Acid addition salts include inorganic acids such as hydrochloric acid, nitric acid, phosphoric acid, sulfuric acid, hydrobromic acid, hydroiodic acid, nitrous acid or phosphorous acid, as well as aliphatic mono- and dicarboxylates, phenyl-substituted alkanoates, hydroxyalkanoates and alkanes. It can be formed from non-toxic organic acids such as dioates, aromatic acids, aliphatic and aromatic sulfonic acids. These physiologically non-toxic salts include sulfate, pyrosulfate, bisulfate, sulfite, bisulfite, nitrate, phosphate, monohydrogen phosphate, dihydrogen phosphate, metaphosphate, pyrophosphate, chloride, bromide, and iodine. Ide, fluoride, acetate, propionate, decanoate, caprylate, acrylate, formate, isobutyrate, caprate, heptanoate, propylate, oxalate, malonate, succinate, suberate, Sebacate, fumarate, maleate, butyne-1,4-dioate, nucleic acid-1,6-dioate, benzoate, chlorobenzoate, methylbenzoate, dinitro benzoate, hydroxybenzoate, methoxy Benzoate, phthalate, terephthalate, benzenesulfonate, rtuenesulfonate, chlorobenzenesulfonate, xylenesulfonate, phenylacetate, phenylpropionate, phenylbutyrate, citrate, lactate, β_hydroxybutyrate, glycol It may include nitrate, malate, tartrate, methanesulfonate, propanesulfonate, naphthalene-1-sulfonate, naphthalene-2-sulfonate or mandelate.
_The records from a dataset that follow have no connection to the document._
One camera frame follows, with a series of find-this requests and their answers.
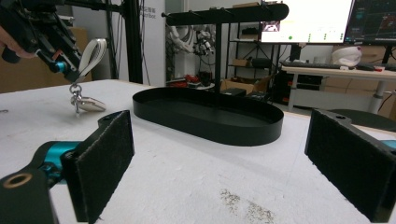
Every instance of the white desk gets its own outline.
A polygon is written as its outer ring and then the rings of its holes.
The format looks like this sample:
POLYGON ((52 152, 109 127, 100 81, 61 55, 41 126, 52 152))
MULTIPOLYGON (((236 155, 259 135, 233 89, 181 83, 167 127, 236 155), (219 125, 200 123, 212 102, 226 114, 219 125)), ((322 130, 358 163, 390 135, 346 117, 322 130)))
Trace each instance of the white desk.
POLYGON ((382 103, 386 83, 396 81, 396 72, 368 72, 361 70, 317 69, 282 66, 282 70, 294 74, 290 89, 289 111, 294 105, 309 106, 321 109, 358 109, 377 113, 382 103), (344 77, 378 81, 373 96, 352 95, 327 91, 309 91, 297 89, 299 75, 323 77, 344 77))
MULTIPOLYGON (((305 156, 309 117, 286 113, 275 142, 231 147, 135 116, 132 96, 145 88, 84 83, 82 94, 107 111, 79 119, 68 86, 0 94, 0 110, 8 110, 0 113, 0 177, 21 169, 42 144, 83 141, 99 118, 129 109, 135 155, 98 223, 370 223, 305 156)), ((76 223, 67 186, 50 192, 60 222, 76 223)))

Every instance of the hand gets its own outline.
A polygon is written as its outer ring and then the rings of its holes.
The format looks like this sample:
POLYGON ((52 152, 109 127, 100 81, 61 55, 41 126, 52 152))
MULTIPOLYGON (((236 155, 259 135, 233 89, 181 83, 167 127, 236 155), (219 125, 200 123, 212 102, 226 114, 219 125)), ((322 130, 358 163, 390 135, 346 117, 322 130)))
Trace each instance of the hand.
POLYGON ((21 46, 17 43, 17 41, 12 38, 12 36, 7 33, 3 27, 0 26, 0 46, 8 47, 9 49, 15 51, 18 57, 31 59, 35 57, 34 53, 26 52, 21 46))

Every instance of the dark monitor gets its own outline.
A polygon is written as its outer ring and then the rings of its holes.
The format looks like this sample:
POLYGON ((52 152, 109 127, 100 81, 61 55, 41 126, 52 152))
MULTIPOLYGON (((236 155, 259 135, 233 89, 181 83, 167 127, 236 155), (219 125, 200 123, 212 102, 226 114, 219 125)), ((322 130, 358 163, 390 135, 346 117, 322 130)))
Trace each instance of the dark monitor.
MULTIPOLYGON (((342 44, 353 0, 284 0, 283 21, 262 21, 263 43, 342 44)), ((268 5, 276 2, 262 1, 268 5)))
POLYGON ((345 42, 396 45, 396 1, 355 0, 345 42))

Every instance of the robotic arm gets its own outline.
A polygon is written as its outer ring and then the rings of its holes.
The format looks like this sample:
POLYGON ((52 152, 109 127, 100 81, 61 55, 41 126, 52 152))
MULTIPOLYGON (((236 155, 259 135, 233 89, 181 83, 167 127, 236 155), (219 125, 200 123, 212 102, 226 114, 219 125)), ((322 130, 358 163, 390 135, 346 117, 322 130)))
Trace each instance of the robotic arm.
MULTIPOLYGON (((64 5, 64 0, 0 0, 0 25, 23 49, 44 61, 50 71, 64 73, 71 83, 79 82, 86 75, 81 73, 86 66, 81 68, 83 57, 76 38, 56 14, 57 5, 64 5)), ((102 42, 102 48, 106 48, 106 41, 102 42)), ((7 48, 2 57, 9 63, 20 59, 7 48)))

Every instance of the silver keychain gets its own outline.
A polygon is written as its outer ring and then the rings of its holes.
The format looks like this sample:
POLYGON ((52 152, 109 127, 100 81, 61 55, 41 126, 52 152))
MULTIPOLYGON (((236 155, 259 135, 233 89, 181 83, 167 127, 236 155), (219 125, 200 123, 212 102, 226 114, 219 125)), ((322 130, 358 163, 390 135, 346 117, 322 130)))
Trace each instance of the silver keychain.
POLYGON ((106 105, 91 97, 81 95, 82 88, 78 84, 72 84, 69 88, 73 94, 70 103, 75 107, 76 115, 79 116, 80 109, 87 112, 101 112, 106 110, 106 105))
For example, the acid addition salt of the compound represented by Formula 1 can be obtained by dissolving the compound in an excess of aqueous acid solution and precipitating the salt using a hydratable organic solvent such as methanol, ethanol, acetone, or acetonitrile. .

The poloxamer refers to a terpolymer composed of a poly(ethylene oxide)-poly(propylene oxide)-poly(ethylene oxide) (PEO-PPO-PEO) structure and can be represented by the following formula (2).

[Formula 2]

For example, the average molecular weight of the poloxamer may be 1,000 to 100,000, 10,000 to 100,000, 10,000 to 20,000, or 1,0000 to 15,000, and can be appropriately selected by a person skilled in the art depending on the substance to be delivered.

Poloxamers are generally designated by a numbering system indicating their approximate molecular weight and percent polyoxyethylene content, and are also referred to by their trade name, pluronic. For example, Poloxamer 407 and its brand name, Pluronic F-127, can be used interchangeably.

For example, the poloxamer is poloxamer 101, poloxamer 105, poloxamer 108, poloxamer 122, poloxamer 123, poloxamer 124, poloxamer 181, poloxamer 182, poloxamer 183, poloxamer 184, poloxamer 185, poloxamer 188, poloxamer 212, poloxamer 215, poloxamer 217, poloxamer 231, poloxamer 234, poloxamer 235, poloxamer 237, poloxamer 238, poloxamer 282, poloxamer 284, poloxamer 288, It may include one or more from the group consisting of Poloxamer 331, Poloxamer 333, Poloxamer 334, Poloxamer 335, Poloxamer 338, Poloxamer 401, Poloxamer 402, Poloxamer 403, and Poloxamer 407.

The poloxamer is a type of surfactant, and therefore can load substances by forming micelles in an aqueous environment, and the hydrogel composed of poloxamers forms a matrix and serves as a carrier that releases substances locally and continuously. can be used The poloxamer hydrogel may include crosslinking between poloxamers.

Poloxamers can be manufactured in various molecular weights and ratios and are highly biocompatible materials. The bioactive substances that can be loaded into poloxamers are not particularly limited, such as compounds, peptides, and nucleic acids. For example, a hydrophobic bioactive substance can be loaded into the poloxamer, or a non-hydrophobic bioactive substance can be loaded by adding or treating an appropriate composition to load the poloxamer.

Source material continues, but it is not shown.